Bei Betäubungsmittelstraftaten ist im Hinblick auf die durch das Betäubungsmittelgesetz geschützte Volksgesundheit die Wirkstoffmenge ein wesentlicher Umstand zur Beurteilung der Schwere der Tat und zur Bestimmung des Schuldumfangs (st. Rspr.; vgl. Senat, Urteil vom 23. Oktober 2019 ? 2 StR 294/19, juris Rn. 18; BGH, Beschlüsse vom 16. Juli 2019 ? 4 StR 1/19, juris Rn. 3; vom 20. Juni 2017 ? 1 StR 213/17, NStZ-RR 2017, 377, 378; vom 12. Mai 2016 ? 1 StR 43/16, NStZ-RR 2016, 247, 248; vom 7. Dezember 2011 ? 4 StR 517/11, NStZ 2012, 339). Nach den für sich genommen rechtsfehlerfrei festgestellten Wirkstoffmengen enthielten die in der Wohnung sichergestellten 17.013,40 Gramm Marihuana und 861,70 Gramm Haschisch zusammengenommen 2.553,7 Gramm THC, mithin das etwa 340-fache der nicht geringen Menge von 7,5 Gramm THC. Darüber hinaus bewahrte der Angeklagte aber weitere Haschischplatten mit einem Gesamtgewicht von 1.075,5 Gramm in der Wohnung und im Keller auf. Warum diese bei der Bestimmung der Gesamtwirkstoffmenge keine Berücksichtigung finden, erhellt sich aus den Urteilsgründen nicht, zumal schon nicht das gesamte Haschisch zum Zeitpunkt der Sicherstellung „verrottet bzw. verschimmelt“ war und nicht ersichtlich ist, dass „verrottetes bzw. verschimmeltes“ Haschisch keinen Wirkstoffgehalt hat oder dass sich der Erwerb dieser Betäubungsmittelmenge zum gewinnbringenden Weiterverkauf lediglich auf „verrottetes bzw. verschimmeltes“ Haschisch bezog.

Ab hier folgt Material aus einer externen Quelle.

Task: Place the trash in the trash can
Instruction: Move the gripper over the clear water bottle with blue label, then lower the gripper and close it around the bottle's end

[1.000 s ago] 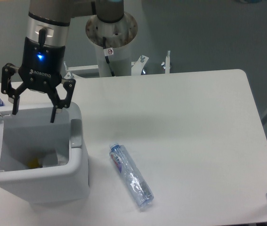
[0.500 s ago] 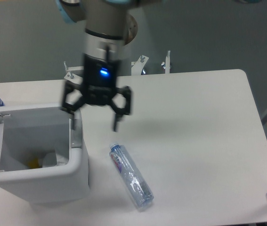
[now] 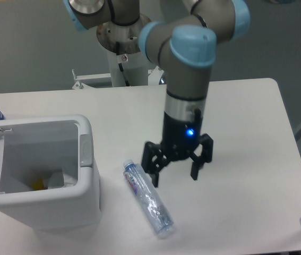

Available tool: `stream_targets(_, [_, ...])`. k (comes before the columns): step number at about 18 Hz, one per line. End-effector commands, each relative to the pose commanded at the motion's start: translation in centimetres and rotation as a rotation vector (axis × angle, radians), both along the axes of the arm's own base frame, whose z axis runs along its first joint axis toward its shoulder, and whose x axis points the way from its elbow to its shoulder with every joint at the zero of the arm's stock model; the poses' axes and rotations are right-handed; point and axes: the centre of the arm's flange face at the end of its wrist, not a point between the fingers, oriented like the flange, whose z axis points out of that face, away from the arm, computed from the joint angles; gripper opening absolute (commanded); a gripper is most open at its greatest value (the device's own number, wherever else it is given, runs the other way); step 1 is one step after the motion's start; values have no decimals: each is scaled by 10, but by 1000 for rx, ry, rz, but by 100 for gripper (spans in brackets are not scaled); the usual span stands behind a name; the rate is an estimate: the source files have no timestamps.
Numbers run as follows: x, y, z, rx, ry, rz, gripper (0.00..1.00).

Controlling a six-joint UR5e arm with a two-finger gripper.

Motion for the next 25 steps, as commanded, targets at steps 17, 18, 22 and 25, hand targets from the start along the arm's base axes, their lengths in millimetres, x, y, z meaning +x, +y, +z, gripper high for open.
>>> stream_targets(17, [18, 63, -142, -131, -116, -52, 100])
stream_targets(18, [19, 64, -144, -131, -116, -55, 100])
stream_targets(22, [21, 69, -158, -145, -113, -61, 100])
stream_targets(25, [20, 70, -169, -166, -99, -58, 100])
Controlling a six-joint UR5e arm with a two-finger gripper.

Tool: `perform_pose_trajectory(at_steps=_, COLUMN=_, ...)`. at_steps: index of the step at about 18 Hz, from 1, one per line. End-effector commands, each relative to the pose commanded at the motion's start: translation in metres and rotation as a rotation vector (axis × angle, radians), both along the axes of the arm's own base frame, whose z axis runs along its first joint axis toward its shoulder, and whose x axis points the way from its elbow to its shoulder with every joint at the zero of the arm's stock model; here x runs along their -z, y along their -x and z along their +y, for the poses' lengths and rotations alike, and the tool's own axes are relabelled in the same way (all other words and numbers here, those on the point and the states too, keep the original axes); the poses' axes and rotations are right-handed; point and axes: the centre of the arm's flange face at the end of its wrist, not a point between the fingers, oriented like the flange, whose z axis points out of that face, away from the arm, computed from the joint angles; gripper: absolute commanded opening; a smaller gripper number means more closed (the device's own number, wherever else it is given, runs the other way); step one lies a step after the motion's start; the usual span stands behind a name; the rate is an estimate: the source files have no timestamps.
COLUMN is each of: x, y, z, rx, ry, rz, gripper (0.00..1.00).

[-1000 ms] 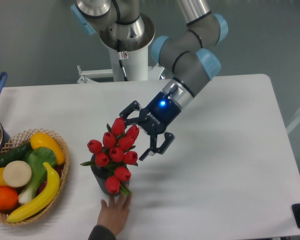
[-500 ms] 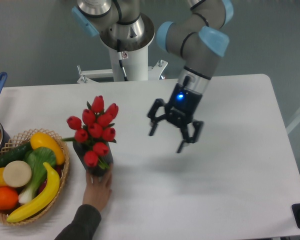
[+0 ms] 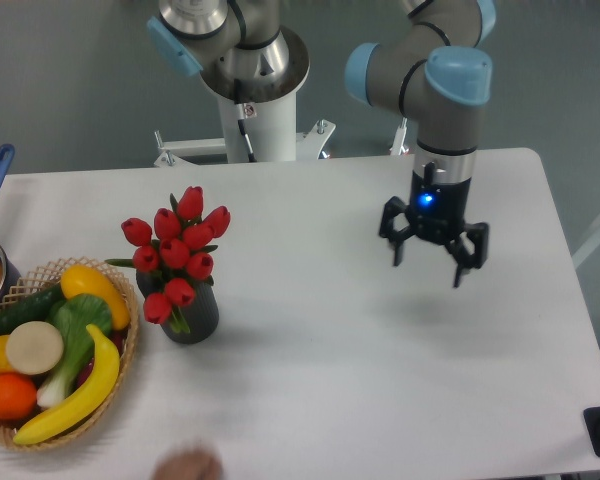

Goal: Insert the flowers into the vase

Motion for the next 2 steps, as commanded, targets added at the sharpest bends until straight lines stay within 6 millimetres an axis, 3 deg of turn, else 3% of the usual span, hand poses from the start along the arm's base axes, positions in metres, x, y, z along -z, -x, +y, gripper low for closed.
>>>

b) Darüber hinaus hat die Strafkammer nicht erkennbar bedacht, dass nach den von ihr getroffenen Feststellungen ein gewerbsmäßiges Handeln des Angeklagten im Sinne des Regelbeispiels des § 29 Abs. 3 Satz 2 Nr. 1 BtMG auf der Hand liegt, weil die vorgehaltenen Betäubungsmittel sukzessive an fünf verschiedene Abnehmer veräußert und dabei jeweils erhebliche Gewinne von 3.500 € pro Kilogramm Marihuana erzielt werden sollten (vgl. dazu BGH, Urteil vom 8. Oktober 1991 ? 1 StR 520/91, juris Rn. 15; Beschluss vom 13. Oktober 1992 ? 1 StR 580/92, juris Rn. 2). Die Erfüllung des Regelbeispiels kann auch bei qualifizierten Formen des Handeltreibens von strafzumessungsrechtlicher Bedeutung sein (vgl. BGH, Beschluss vom 17. September 1993 ? 4 StR 509/93, juris Rn. 4; Beschluss vom 9. April 2019 ? 1 StR 21/19, juris Rn. 2), was das Landgericht nach den hier festgestellten Umständen der Tatbegehung hätte in den Blick nehmen müssen.
2. Der Strafausspruch - und in seiner Folge die Entscheidung über die Strafaussetzung zur Bewährung - kann daher mit den zugehörigen Feststellungen keinen Bestand haben. Hierüber ist neu zu verhandeln und zu entscheiden.